Greenville, NC – Pop culture says most of us have an "inner child" inside us that never grows up. This inner child splashes in puddles, hits others with the kickball, hoards dolls and wants to race downhill on a skateboard.
If most everyone else has an inner child, I have an inner card shark. Beneath my grown-up exterior lies an ice-cream loving card player who needs a nap. If you deal me a hand, I'd better win. Or I'll kick you.
I got to be an 8-year-old card shark naturally enough playing cards with my father. Back in the day, he made the circuit of smoky back rooms where glasses of Scotch sat on tables like amber paperweights, surrounded by decks of cards and dollar bills.
Do you think we played ordinary kid games like Go Fish or Old Maid? No way. Dad and I played Rummy. Gin Rummy.
Don't confuse Gin Rummy with ordinary Rummy. That Rummy is a gentle game for friends, and to focus on winning is almost impolite.
No, Gin Rummy is not a friendly game. The goal is to match your cards into sets, as fast as possible and declare yourself the winner. And then mock your opponent until he cries.

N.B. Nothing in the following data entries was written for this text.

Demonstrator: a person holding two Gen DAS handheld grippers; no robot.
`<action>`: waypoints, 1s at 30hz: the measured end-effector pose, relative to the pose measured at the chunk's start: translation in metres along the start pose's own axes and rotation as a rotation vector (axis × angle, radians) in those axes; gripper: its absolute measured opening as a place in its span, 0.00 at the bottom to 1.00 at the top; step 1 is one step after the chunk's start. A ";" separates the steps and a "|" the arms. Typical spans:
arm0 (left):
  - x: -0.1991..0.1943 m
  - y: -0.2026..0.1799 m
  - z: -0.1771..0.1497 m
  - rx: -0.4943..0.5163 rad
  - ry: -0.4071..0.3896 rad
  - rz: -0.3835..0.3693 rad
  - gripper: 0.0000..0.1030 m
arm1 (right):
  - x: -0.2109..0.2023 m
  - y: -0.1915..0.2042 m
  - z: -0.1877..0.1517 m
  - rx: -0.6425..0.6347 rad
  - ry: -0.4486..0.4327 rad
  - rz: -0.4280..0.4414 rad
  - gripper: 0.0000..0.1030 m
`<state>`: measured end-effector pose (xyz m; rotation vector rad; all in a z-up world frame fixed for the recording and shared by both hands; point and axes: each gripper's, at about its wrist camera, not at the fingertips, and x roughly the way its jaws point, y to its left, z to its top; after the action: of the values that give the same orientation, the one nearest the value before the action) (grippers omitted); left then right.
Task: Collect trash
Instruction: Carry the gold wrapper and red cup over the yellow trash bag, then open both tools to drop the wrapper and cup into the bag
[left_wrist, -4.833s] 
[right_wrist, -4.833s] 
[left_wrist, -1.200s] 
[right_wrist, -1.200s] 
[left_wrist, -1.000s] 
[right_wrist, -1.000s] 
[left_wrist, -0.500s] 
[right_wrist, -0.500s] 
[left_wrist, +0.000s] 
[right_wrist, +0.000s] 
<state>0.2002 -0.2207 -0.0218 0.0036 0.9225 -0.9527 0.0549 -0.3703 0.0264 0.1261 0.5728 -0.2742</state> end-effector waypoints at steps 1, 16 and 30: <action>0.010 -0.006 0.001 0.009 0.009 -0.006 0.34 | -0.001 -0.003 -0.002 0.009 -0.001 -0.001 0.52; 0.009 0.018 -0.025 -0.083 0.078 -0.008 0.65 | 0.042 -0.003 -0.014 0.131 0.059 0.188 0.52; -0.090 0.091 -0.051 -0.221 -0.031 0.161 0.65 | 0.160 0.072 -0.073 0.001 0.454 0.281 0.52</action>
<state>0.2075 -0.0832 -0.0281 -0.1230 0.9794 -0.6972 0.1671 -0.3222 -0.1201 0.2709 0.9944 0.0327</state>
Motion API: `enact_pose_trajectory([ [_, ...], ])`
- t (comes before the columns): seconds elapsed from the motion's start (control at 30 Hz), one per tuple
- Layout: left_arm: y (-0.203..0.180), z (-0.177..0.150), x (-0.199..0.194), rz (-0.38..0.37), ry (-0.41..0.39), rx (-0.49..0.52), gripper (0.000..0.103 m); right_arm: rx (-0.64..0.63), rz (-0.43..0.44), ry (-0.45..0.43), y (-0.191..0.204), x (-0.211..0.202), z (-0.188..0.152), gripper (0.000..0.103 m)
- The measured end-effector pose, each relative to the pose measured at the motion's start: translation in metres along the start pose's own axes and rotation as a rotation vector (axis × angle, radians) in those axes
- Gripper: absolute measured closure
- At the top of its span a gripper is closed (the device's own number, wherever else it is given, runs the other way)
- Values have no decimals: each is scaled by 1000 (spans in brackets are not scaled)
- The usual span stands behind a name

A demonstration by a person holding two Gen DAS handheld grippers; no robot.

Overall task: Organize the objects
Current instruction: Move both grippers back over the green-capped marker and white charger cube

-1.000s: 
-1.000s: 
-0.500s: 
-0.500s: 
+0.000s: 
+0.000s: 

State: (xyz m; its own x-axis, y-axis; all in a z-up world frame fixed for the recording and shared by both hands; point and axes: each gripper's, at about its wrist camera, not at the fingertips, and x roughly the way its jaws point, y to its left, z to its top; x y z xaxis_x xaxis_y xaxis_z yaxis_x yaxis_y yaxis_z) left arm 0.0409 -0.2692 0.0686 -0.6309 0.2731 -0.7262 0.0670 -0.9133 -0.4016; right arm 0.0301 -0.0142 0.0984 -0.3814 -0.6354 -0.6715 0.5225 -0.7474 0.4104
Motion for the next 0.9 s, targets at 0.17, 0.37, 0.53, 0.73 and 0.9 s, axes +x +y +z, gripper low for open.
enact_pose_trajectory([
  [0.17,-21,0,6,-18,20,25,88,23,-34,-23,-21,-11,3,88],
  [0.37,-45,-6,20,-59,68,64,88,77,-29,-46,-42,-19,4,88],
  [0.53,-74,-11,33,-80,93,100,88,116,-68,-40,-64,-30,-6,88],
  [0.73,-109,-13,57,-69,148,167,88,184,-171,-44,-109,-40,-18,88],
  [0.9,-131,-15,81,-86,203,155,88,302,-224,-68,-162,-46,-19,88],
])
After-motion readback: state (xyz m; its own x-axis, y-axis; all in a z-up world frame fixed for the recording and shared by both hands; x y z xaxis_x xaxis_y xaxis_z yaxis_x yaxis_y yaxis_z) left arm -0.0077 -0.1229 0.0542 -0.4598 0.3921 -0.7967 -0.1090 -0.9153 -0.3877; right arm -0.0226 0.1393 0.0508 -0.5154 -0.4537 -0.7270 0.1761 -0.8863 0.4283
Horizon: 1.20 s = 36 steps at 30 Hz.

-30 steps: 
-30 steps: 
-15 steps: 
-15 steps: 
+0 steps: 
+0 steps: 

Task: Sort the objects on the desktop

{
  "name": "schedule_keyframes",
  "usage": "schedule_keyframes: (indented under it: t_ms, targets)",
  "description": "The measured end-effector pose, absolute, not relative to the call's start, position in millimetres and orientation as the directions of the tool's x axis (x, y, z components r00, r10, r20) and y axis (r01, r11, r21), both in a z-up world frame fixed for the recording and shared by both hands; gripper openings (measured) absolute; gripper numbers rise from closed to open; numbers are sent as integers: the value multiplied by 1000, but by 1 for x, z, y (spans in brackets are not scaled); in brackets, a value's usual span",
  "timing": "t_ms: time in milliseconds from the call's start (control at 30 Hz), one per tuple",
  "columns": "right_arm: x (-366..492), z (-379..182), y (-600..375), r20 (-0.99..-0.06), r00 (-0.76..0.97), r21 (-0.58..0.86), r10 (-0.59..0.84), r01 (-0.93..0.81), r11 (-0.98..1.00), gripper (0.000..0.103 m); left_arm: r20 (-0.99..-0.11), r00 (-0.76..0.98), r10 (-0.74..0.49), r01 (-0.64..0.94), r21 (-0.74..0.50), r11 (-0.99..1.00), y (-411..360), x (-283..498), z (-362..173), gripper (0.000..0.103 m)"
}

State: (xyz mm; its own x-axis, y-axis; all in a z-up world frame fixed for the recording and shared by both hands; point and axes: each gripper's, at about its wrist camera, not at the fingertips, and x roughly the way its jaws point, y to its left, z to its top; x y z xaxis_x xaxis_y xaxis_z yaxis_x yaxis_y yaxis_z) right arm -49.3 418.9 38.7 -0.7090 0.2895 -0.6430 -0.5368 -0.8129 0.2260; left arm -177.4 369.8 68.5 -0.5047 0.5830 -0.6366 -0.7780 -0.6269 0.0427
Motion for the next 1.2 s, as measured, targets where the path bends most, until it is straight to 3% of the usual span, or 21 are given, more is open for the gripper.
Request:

Dad and I played just as tough as he did with his slick, poker-faced friends. He never gave me a break and when I made a mistake, I lost. I loved it - loved the fast play, the high stakes and the sheer blood lust of playing for keeps.
His advice included gems like, You'll never win waiting on four of a kind. Better hold onto pairs and match them into threes to go out faster. Or, Don't hold your high cards, cause they count against you when you lose, and It's better to get three of a kind than try for straights..
But his favorite was A card laid is a card played. Just say that during a family Rummy game.
Sometimes my husband and I pull out the cards for a nice game of two-handed solitaire. Every once in a while we play Rummy - the friendly version.
The teeth and claws come out, and I get a bloodthirsty look. I clutch the cards and shuffle violently. Greg looks at me, and instead of his wife, sees the Inner Card Shark leering at him.
"On second thought," he'll say, "let's just watch a movie."